- _Task goal_
Pull out every line of the listing below where "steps" appears.

- _Raw data_
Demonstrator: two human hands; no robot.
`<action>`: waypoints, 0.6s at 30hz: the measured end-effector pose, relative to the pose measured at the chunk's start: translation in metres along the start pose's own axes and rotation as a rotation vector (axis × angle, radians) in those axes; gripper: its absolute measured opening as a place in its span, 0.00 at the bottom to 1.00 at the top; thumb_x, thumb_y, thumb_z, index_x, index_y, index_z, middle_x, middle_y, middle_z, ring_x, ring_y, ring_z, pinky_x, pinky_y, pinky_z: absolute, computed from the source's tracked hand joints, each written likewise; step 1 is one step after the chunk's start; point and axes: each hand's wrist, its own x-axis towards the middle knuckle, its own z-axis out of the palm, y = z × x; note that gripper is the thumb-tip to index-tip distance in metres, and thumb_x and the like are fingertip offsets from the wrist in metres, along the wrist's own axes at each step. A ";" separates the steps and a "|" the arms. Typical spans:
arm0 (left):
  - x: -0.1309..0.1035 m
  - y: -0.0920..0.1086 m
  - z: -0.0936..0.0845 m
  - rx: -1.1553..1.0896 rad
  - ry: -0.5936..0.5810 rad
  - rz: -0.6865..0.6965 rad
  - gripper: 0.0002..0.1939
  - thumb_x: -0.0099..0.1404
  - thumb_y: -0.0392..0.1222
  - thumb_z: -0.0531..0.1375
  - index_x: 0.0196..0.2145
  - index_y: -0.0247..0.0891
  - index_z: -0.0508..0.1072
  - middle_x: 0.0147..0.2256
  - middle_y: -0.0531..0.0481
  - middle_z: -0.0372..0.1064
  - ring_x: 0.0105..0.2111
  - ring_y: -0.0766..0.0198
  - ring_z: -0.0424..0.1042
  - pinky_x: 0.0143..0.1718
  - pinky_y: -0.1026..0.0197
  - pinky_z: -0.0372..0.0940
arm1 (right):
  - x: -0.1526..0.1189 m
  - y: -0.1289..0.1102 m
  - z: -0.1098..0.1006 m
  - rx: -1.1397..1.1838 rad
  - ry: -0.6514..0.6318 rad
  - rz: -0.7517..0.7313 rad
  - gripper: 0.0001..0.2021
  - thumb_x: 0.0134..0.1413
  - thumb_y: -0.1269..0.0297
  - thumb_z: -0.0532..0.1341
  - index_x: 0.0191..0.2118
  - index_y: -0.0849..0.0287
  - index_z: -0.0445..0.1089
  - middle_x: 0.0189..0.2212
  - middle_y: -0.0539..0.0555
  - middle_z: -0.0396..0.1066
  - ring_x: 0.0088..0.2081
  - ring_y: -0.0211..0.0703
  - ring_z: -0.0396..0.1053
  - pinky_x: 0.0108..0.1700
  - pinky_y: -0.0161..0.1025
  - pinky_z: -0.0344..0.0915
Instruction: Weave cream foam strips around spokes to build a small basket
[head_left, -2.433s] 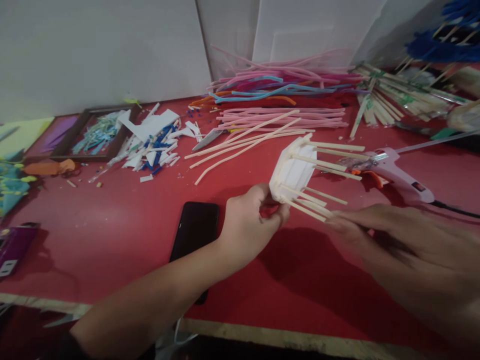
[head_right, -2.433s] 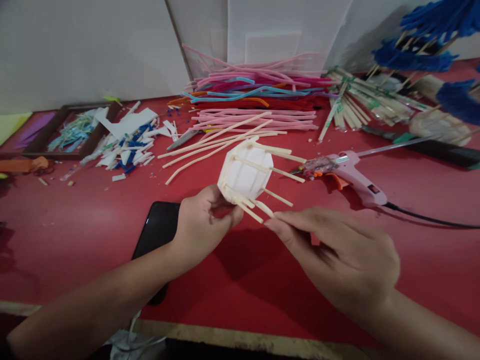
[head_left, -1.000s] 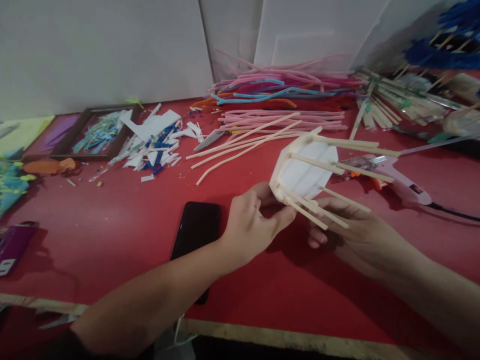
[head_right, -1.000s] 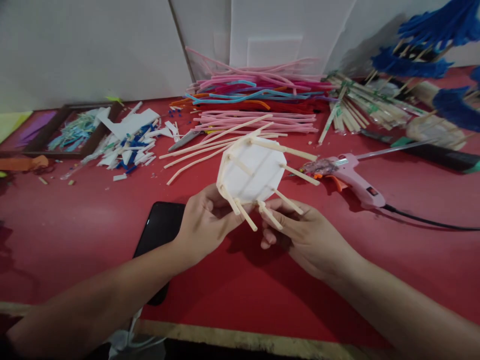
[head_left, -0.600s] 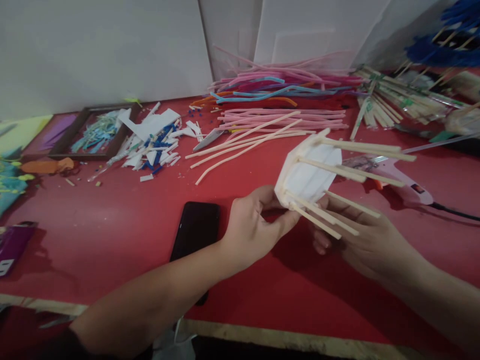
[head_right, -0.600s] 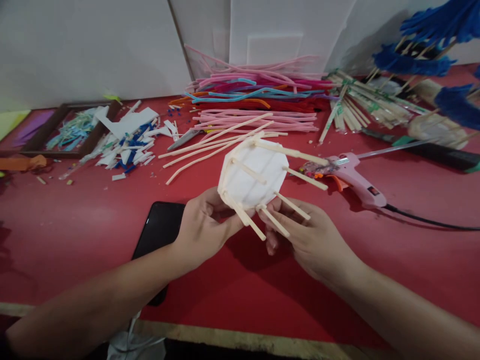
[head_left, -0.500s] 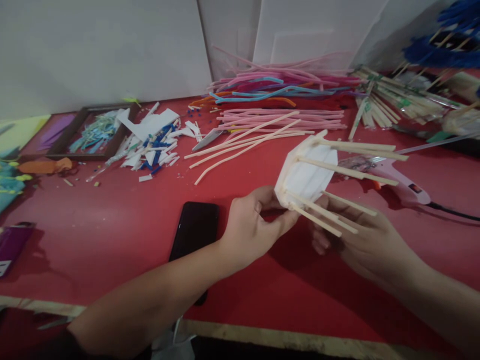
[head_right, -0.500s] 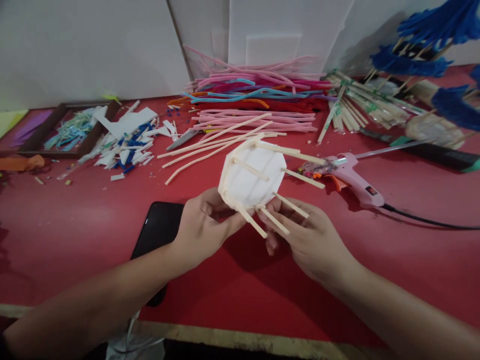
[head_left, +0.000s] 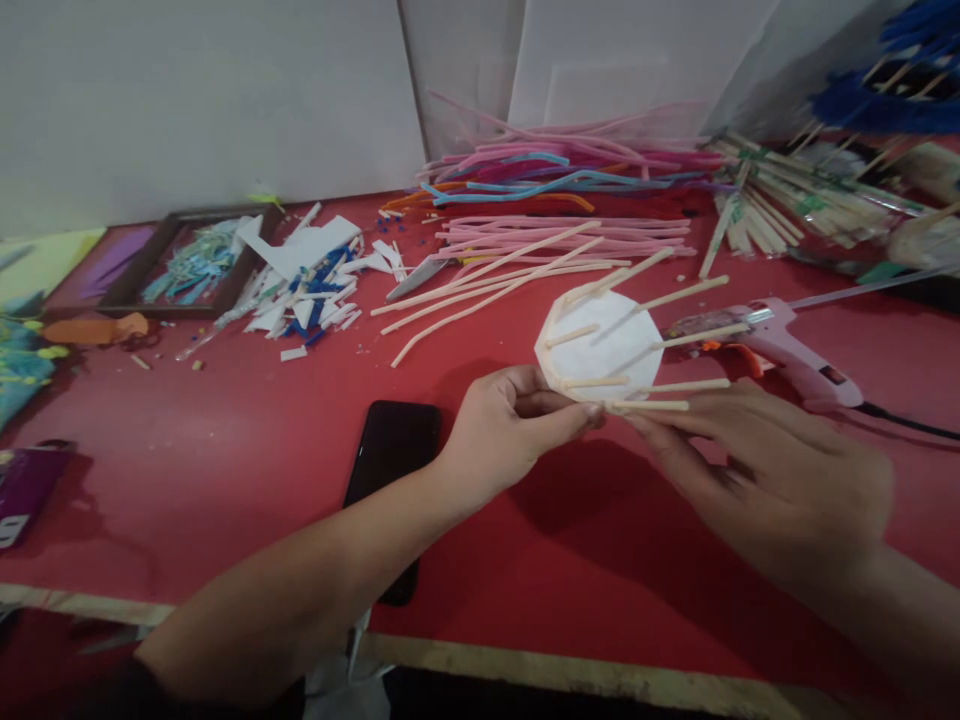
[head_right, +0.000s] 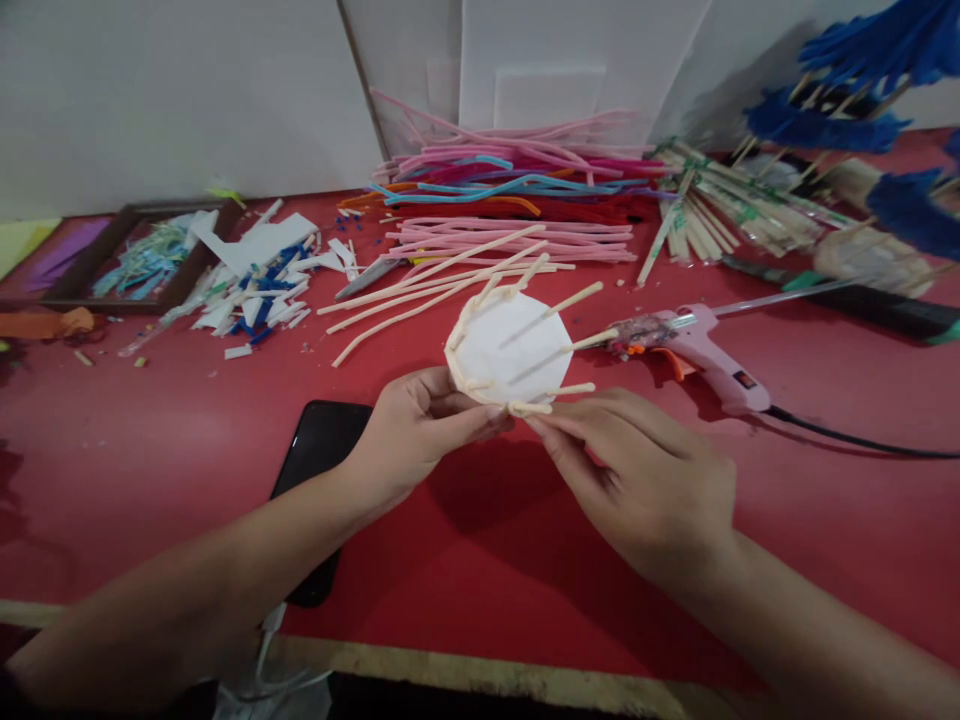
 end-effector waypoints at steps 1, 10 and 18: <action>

- _Answer space_
`<action>`: waypoints, 0.6s at 30hz: the measured end-effector pose, relative to the pose measured at the chunk's start: translation in metres along the start pose's own axes and rotation as a rotation vector (axis × angle, radians) in those axes; gripper: its absolute measured opening as a place in its span, 0.00 at the bottom to 1.00 at the top; thumb_x, thumb_y, thumb_z, index_x, index_y, index_z, middle_x, middle_y, middle_z, ring_x, ring_y, ring_z, pinky_x, pinky_y, pinky_z: absolute, computed from the source's tracked hand joints, each written likewise; step 1 is one step after the chunk's start; point and axes: each hand's wrist, its own x-axis towards the middle knuckle, its own z-axis out of the palm, y = z × x; note that gripper is the thumb-tip to index-tip distance in metres, and thumb_x and the like are fingertip offsets from the wrist in metres, along the wrist's own axes at each step. A ";" separates the steps and a "|" the arms. Typical spans:
 end-effector waypoints at steps 1, 10 and 18: <action>

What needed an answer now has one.